İspritizma Dinin Yerini Alabilir Miydi?

1940’ların ortalarındayız. Tekpartili yıllar devam ediyor ama savaş sonrası değişim rüzgârları da esmeye başlamıştır. Ruhlara inanmadığını söyleyen Samet Ağaoğlu o zamanın Büyükada’sından anlatıyor. Yanında felsefeci Macit Gökberk de varmış:

“Ruh davetini Peyami [Safa] öylesine jestlerle, seslerle yapıyordu ki heyecanlanmıyor değildim. Bir masanın çevresinde oturuyorduk. O elini masaya koyuyor, âhenkli bir sesle yavaş yavaş davete başlıyordu: ‘Ey ruh hazretleri, ey efendimiz! Lütfet, bize iltifat et. Sana ricalarımız olacak. Yardımına muhtacız. Ey ruh! Geldiğini şu masanın ayağını üç defa kaldırıp indirerek haber ver!’ Peyami bunları söylerken nefesi sıklaşıyor, sesi titriyor, kısılıyordu. (…)”

Dönemlerinin, tahsillerinin, gelecek tasavvurlarının bir uzantısı olarak dine mesafeli veya dinî alanın dışında kalan/dışında duran, öyle gözüken/öyle gözükmeyi tercih eden bu okur yazar insanların ispritizma seanslarına bu kadar yakın ve sıcak durmalarını, ruh çağırmaya bu derecede temayül göstermelerini nasıl anlamak doğru olur?
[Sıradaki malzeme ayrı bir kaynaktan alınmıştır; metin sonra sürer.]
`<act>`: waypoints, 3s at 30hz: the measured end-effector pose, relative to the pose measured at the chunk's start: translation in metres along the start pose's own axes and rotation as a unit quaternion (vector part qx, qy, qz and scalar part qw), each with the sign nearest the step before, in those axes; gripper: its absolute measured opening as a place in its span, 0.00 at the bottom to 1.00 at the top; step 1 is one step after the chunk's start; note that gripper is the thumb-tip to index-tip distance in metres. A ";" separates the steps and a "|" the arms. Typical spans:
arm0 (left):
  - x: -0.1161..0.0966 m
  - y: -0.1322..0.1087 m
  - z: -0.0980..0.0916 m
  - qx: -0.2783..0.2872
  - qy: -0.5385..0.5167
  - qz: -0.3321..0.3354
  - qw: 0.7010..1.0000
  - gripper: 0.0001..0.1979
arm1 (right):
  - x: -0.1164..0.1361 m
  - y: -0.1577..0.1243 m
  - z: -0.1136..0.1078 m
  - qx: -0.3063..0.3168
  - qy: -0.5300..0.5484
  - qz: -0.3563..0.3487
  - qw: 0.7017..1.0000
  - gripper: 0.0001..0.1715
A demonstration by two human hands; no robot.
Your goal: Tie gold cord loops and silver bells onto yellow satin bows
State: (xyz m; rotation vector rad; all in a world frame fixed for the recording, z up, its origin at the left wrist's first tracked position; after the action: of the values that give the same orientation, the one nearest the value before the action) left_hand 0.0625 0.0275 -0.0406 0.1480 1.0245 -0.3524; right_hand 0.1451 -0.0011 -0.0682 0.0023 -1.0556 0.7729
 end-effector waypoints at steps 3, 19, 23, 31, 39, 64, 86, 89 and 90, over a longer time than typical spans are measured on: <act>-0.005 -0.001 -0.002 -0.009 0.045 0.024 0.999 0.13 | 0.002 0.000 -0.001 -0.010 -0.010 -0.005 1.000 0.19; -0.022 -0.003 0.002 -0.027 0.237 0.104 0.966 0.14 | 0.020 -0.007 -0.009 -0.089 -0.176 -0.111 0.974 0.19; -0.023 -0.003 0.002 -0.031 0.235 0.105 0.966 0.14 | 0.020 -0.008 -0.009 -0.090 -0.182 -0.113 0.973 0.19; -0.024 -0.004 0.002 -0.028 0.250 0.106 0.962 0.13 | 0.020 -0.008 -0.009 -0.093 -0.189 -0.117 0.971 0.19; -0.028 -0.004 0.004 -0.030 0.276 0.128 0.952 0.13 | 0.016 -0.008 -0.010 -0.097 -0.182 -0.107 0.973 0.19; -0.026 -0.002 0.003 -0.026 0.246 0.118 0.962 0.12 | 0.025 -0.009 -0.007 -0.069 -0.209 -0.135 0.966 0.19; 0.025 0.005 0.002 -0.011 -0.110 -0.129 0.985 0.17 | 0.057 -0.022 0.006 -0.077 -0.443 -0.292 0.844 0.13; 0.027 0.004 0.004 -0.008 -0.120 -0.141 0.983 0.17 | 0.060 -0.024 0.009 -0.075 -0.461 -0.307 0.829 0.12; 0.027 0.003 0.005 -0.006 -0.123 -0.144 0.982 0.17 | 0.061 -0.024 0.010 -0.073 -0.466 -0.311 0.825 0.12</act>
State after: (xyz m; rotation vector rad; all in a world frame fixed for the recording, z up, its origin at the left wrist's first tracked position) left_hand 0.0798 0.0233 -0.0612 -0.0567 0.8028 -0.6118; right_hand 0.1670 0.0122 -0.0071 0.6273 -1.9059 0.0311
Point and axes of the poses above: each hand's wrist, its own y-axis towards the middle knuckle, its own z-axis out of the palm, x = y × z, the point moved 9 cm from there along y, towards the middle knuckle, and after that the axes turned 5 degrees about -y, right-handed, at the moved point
Nereden çıkmıştı bu “saçmalık”! Bilim ve medeniyet asrında Mazhar Osman’ın deyişiyle “alafranga cincilik” nasıl “aklı hür”ler arasında bu kadar yol bulmuştu?!.

Hemen hatırlatmamız lazım; hem dünyada hem de bizde kesinlikle istisnai bir şey değildi bu manzaralar. Türkiye’de tahsilli dindar insanları, muhafazakâr camiayı, hatta tasavvuf ve tarikat çevrelerini, halife-şeyh olarak bilinen bazı zevatı bile tesiri altına almış kuvvetli bir rüzgâr, etkili yüksek bir dalga ile yüzyüzeydik.